— Excerpted records —
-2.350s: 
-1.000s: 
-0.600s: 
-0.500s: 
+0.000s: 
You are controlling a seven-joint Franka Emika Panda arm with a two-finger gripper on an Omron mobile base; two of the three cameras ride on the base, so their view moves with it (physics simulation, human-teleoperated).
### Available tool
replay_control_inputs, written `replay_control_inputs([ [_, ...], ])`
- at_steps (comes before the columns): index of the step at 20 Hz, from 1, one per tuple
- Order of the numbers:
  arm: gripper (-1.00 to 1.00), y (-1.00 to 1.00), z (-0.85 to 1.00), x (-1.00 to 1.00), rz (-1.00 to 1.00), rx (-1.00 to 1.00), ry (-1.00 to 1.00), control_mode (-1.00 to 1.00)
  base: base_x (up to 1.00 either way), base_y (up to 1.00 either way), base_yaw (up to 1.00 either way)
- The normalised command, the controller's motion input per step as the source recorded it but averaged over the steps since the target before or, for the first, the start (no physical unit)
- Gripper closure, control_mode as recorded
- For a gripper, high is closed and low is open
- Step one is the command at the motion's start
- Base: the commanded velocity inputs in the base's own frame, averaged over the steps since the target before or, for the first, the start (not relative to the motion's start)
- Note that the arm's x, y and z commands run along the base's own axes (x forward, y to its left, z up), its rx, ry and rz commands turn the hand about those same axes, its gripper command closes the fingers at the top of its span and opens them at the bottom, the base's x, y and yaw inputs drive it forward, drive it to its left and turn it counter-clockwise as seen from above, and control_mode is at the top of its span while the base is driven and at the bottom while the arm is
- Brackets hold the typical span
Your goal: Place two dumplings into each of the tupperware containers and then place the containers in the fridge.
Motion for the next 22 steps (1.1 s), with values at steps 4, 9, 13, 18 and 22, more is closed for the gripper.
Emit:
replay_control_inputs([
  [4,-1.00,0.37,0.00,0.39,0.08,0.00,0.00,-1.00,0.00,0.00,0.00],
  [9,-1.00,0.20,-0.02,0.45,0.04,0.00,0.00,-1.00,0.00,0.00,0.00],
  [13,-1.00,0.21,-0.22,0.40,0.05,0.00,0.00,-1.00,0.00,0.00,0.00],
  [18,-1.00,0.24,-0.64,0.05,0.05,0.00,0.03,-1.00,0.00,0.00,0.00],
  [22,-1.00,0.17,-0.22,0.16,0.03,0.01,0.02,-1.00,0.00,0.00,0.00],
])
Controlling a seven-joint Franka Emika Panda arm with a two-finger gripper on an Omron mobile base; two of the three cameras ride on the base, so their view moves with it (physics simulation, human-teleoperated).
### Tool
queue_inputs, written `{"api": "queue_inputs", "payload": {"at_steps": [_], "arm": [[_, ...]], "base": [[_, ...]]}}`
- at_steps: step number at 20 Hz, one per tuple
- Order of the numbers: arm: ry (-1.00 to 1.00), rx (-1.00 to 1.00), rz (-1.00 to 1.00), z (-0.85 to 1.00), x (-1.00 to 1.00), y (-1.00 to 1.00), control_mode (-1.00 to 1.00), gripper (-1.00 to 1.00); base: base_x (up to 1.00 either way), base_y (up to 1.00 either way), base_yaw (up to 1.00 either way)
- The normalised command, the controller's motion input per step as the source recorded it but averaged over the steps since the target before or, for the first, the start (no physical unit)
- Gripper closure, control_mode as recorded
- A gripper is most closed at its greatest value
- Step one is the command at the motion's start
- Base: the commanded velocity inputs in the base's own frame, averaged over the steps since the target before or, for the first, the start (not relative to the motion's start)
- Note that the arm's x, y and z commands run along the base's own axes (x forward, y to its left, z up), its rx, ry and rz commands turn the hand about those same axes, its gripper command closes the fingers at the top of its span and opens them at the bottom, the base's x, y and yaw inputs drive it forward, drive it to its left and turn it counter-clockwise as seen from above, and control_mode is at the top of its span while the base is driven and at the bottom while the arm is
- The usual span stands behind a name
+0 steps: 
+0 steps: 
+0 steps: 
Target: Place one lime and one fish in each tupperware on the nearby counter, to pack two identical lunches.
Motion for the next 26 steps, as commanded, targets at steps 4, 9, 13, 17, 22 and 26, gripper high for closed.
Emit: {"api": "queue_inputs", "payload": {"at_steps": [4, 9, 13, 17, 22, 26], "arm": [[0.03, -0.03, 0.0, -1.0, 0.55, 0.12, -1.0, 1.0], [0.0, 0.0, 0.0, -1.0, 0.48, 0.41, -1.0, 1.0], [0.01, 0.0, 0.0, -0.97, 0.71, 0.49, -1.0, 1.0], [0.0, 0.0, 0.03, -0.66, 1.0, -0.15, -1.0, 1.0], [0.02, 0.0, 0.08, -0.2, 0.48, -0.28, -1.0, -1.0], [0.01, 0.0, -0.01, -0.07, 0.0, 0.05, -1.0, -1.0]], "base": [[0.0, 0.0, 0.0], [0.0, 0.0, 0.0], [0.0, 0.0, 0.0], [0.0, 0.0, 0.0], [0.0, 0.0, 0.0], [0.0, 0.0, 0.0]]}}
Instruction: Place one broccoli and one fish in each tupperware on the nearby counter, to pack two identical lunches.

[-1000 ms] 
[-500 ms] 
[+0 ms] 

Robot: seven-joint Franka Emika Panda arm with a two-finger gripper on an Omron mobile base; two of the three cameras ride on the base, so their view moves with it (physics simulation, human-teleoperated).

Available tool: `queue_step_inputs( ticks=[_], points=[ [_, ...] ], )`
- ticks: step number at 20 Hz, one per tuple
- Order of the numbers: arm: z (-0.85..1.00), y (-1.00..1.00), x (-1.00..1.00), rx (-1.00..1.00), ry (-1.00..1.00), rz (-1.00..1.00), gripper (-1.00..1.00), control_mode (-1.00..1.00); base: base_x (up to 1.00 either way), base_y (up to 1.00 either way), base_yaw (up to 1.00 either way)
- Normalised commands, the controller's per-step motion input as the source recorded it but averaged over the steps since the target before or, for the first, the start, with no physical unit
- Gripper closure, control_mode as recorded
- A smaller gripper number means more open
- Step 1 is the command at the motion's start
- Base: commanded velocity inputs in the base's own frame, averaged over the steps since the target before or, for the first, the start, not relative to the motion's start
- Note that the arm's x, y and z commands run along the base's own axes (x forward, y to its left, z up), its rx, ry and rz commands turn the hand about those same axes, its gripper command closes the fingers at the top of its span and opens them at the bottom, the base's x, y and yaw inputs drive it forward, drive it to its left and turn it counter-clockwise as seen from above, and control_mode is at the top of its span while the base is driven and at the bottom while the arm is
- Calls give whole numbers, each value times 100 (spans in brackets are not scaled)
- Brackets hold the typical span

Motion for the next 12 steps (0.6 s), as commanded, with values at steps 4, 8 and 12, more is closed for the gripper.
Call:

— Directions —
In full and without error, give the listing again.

— Answer to this exercise —
-2.350s: 
-1.000s: 
-0.600s: 
-0.500s: 
+0.000s: 
You are controlling a seven-joint Franka Emika Panda arm with a two-finger gripper on an Omron mobile base; two of the three cameras ride on the base, so their view moves with it (physics simulation, human-teleoperated).
### Available tool
replay_control_inputs, written `replay_control_inputs([ [_, ...], ])`
- at_steps (comes before the columns): index of the step at 20 Hz, from 1, one per tuple
- Order of the numbers:
  arm: gripper (-1.00 to 1.00), y (-1.00 to 1.00), z (-0.85 to 1.00), x (-1.00 to 1.00), rz (-1.00 to 1.00), rx (-1.00 to 1.00), ry (-1.00 to 1.00), control_mode (-1.00 to 1.00)
  base: base_x (up to 1.00 either way), base_y (up to 1.00 either way), base_yaw (up to 1.00 either way)
- The normalised command, the controller's motion input per step as the source recorded it but averaged over the steps since the target before or, for the first, the start (no physical unit)
- Gripper closure, control_mode as recorded
- For a gripper, high is closed and low is open
- Step one is the command at the motion's start
- Base: the commanded velocity inputs in the base's own frame, averaged over the steps since the target before or, for the first, the start (not relative to the motion's start)
- Note that the arm's x, y and z commands run along the base's own axes (x forward, y to its left, z up), its rx, ry and rz commands turn the hand about those same axes, its gripper command closes the fingers at the top of its span and opens them at the bottom, the base's x, y and yaw inputs drive it forward, drive it to its left and turn it counter-clockwise as seen from above, and control_mode is at the top of its span while the base is driven and at the bottom while the arm is
- Brackets hold the typical span
Your goal: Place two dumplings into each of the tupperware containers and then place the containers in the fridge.
Motion for the next 22 steps (1.1 s), with values at steps 4, 9, 13, 18 and 22, more is closed for the gripper.
Emit:
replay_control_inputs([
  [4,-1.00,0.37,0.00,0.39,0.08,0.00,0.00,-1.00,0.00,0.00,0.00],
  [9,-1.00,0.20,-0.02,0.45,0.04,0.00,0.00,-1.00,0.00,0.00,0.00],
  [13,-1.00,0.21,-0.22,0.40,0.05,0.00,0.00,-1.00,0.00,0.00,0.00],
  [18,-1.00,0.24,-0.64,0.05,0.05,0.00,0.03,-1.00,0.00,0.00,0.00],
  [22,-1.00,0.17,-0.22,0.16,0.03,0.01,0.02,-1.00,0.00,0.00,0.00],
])
Controlling a seven-joint Franka Emika Panda arm with a two-finger gripper on an Omron mobile base; two of the three cameras ride on the base, so their view moves with it (physics simulation, human-teleoperated).
### Tool
queue_inputs, written `{"api": "queue_inputs", "payload": {"at_steps": [_], "arm": [[_, ...]], "base": [[_, ...]]}}`
- at_steps: step number at 20 Hz, one per tuple
- Order of the numbers: arm: ry (-1.00 to 1.00), rx (-1.00 to 1.00), rz (-1.00 to 1.00), z (-0.85 to 1.00), x (-1.00 to 1.00), y (-1.00 to 1.00), control_mode (-1.00 to 1.00), gripper (-1.00 to 1.00); base: base_x (up to 1.00 either way), base_y (up to 1.00 either way), base_yaw (up to 1.00 either way)
- The normalised command, the controller's motion input per step as the source recorded it but averaged over the steps since the target before or, for the first, the start (no physical unit)
- Gripper closure, control_mode as recorded
- A gripper is most closed at its greatest value
- Step one is the command at the motion's start
- Base: the commanded velocity inputs in the base's own frame, averaged over the steps since the target before or, for the first, the start (not relative to the motion's start)
- Note that the arm's x, y and z commands run along the base's own axes (x forward, y to its left, z up), its rx, ry and rz commands turn the hand about those same axes, its gripper command closes the fingers at the top of its span and opens them at the bottom, the base's x, y and yaw inputs drive it forward, drive it to its left and turn it counter-clockwise as seen from above, and control_mode is at the top of its span while the base is driven and at the bottom while the arm is
- The usual span stands behind a name
+0 steps: 
+0 steps: 
+0 steps: 
Target: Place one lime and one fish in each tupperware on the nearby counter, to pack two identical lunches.
Motion for the next 26 steps, as commanded, targets at steps 4, 9, 13, 17, 22 and 26, gripper high for closed.
Emit: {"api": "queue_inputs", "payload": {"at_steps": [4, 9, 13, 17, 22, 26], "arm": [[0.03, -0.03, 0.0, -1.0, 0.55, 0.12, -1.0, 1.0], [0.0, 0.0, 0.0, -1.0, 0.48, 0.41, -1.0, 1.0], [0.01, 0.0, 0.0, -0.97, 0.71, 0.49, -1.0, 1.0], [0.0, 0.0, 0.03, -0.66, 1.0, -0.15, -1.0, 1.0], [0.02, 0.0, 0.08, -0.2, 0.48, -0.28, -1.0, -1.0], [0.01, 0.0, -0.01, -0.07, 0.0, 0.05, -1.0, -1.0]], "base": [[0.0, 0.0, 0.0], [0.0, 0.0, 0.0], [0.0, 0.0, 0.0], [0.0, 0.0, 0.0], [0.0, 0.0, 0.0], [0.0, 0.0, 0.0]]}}
Instruction: Place one broccoli and one fish in each tupperware on the nearby counter, to pack two identical lunches.

[-1000 ms] 
[-500 ms] 
[+0 ms] 

Robot: seven-joint Franka Emika Panda arm with a two-finger gripper on an Omron mobile base; two of the three cameras ride on the base, so their view moves with it (physics simulation, human-teleoperated).

Available tool: `queue_step_inputs( ticks=[_], points=[ [_, ...] ], )`
- ticks: step number at 20 Hz, one per tuple
- Order of the numbers: arm: z (-0.85..1.00), y (-1.00..1.00), x (-1.00..1.00), rx (-1.00..1.00), ry (-1.00..1.00), rz (-1.00..1.00), gripper (-1.00..1.00), control_mode (-1.00..1.00); base: base_x (up to 1.00 either way), base_y (up to 1.00 either way), base_yaw (up to 1.00 either way)
- Normalised commands, the controller's per-step motion input as the source recorded it but averaged over the steps since the target before or, for the first, the start, with no physical unit
- Gripper closure, control_mode as recorded
- A smaller gripper number means more open
- Step 1 is the command at the motion's start
- Base: commanded velocity inputs in the base's own frame, averaged over the steps since the target before or, for the first, the start, not relative to the motion's start
- Note that the arm's x, y and z commands run along the base's own axes (x forward, y to its left, z up), its rx, ry and rz commands turn the hand about those same axes, its gripper command closes the fingers at the top of its span and opens them at the bottom, the base's x, y and yaw inputs drive it forward, drive it to its left and turn it counter-clockwise as seen from above, and control_mode is at the top of its span while the base is driven and at the bottom while the arm is
- Calls give whole numbers, each value times 100 (spans in brackets are not scaled)
- Brackets hold the typical span

Motion for the next 12 steps (0.6 s), as commanded, with values at steps 4, 8 and 12, more is closed for the gripper.
Call:

The exercise requires nothing more than what has been given.